Metal-cpp in One Weekend

By Jinfu Wei and Codex

Version 0.1, 2026-05-02

Overview

This book uses metal-cpp to write the first GPU program. We don't start by drawing triangles. The triangle looks simple, but it introduces a window, drawables, render passes, render pipelines, vertex shaders, fragment shaders, and coordinate systems all at once. For readers new to Metal, these concepts will be introduced all at once.

Let's start with image processing. The input and output of image processing are very specific: one piece of pixel data goes in, another piece of pixel data comes out. In this way, you can first understand Metal's core models: Device, Command Queue, Command Buffer, Buffer, a compute shader and Compute Pipeline State.

The style of this book is to modify the program step by step. Each chapter will give the key code and necessary changes, and explain what is added in this step after the code; the complete final source code is placed in src/MetalCppInOneWeekend/ for comparison. You should try to type this code by hand as much as possible; making mistakes and then correcting them is a very effective part of learning graphics and GPU programming.

This book uses C++17. The implementation macro for metal-cpp must be defined only once in a .cpp file:

main.cpp
#define NS_PRIVATE_IMPLEMENTATION#define CA_PRIVATE_IMPLEMENTATION#define MTL_PRIVATE_IMPLEMENTATION

Book 1 does not create windows, so all examples can remain as plain C++. The last two books also continue to maintain off-screen output: Book 2 uses a render pipeline to generate static rendered images, and Book 3 uses compute workload for performance experiments.

This tutorial uses CMake to manage reference code. You don't need to understand complex project structures first; Book 1 only requires three files: CMakeLists.txt, main.cpp, Shaders.metal. The tutorial text will first write the code step by step according to the concept, and the final reference code location and run results will be given at the end of the book.

CMakeLists.txt
add_executable(MetalCppInOneWeekend main.cpp)

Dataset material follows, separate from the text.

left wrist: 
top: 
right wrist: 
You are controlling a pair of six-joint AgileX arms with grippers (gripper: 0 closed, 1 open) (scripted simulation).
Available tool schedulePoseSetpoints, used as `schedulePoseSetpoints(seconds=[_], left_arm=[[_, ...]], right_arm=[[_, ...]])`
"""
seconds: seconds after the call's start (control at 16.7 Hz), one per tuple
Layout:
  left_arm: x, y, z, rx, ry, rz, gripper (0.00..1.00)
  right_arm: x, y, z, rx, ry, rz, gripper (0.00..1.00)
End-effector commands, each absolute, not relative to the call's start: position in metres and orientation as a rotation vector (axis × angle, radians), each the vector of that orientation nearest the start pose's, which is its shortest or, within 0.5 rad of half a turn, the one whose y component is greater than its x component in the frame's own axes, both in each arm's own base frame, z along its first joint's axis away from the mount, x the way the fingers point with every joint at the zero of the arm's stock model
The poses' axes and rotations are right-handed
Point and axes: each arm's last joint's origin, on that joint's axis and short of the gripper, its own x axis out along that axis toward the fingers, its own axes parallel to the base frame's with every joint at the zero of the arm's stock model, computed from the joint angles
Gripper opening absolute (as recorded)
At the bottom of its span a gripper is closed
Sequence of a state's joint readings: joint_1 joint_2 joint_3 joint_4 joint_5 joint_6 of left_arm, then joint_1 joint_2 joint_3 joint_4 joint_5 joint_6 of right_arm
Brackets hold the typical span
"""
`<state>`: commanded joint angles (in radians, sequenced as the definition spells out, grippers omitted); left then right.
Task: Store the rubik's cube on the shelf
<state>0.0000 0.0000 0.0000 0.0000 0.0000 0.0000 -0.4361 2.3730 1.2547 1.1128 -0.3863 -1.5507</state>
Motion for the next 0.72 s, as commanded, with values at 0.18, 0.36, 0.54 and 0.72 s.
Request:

If a .metal shader is added later, CMake has to do one more step: call Apple's metal and metallib tools to generate default.metallib and pass the path to C++.

Output an Image

The PPM Image Format

Any graphics program needs to see results first. The easiest way is not to use a window, but to write an image file.

PPM is a very simple image format. It can be represented in plain text or binary. We first use binary P6. The file header looks like this:

gradient.ppm header
P6256 160255

The first line P6 represents binary RGB. The second line is width and height. The third line is the maximum value of each color channel. Followed by width * height RGB pixels.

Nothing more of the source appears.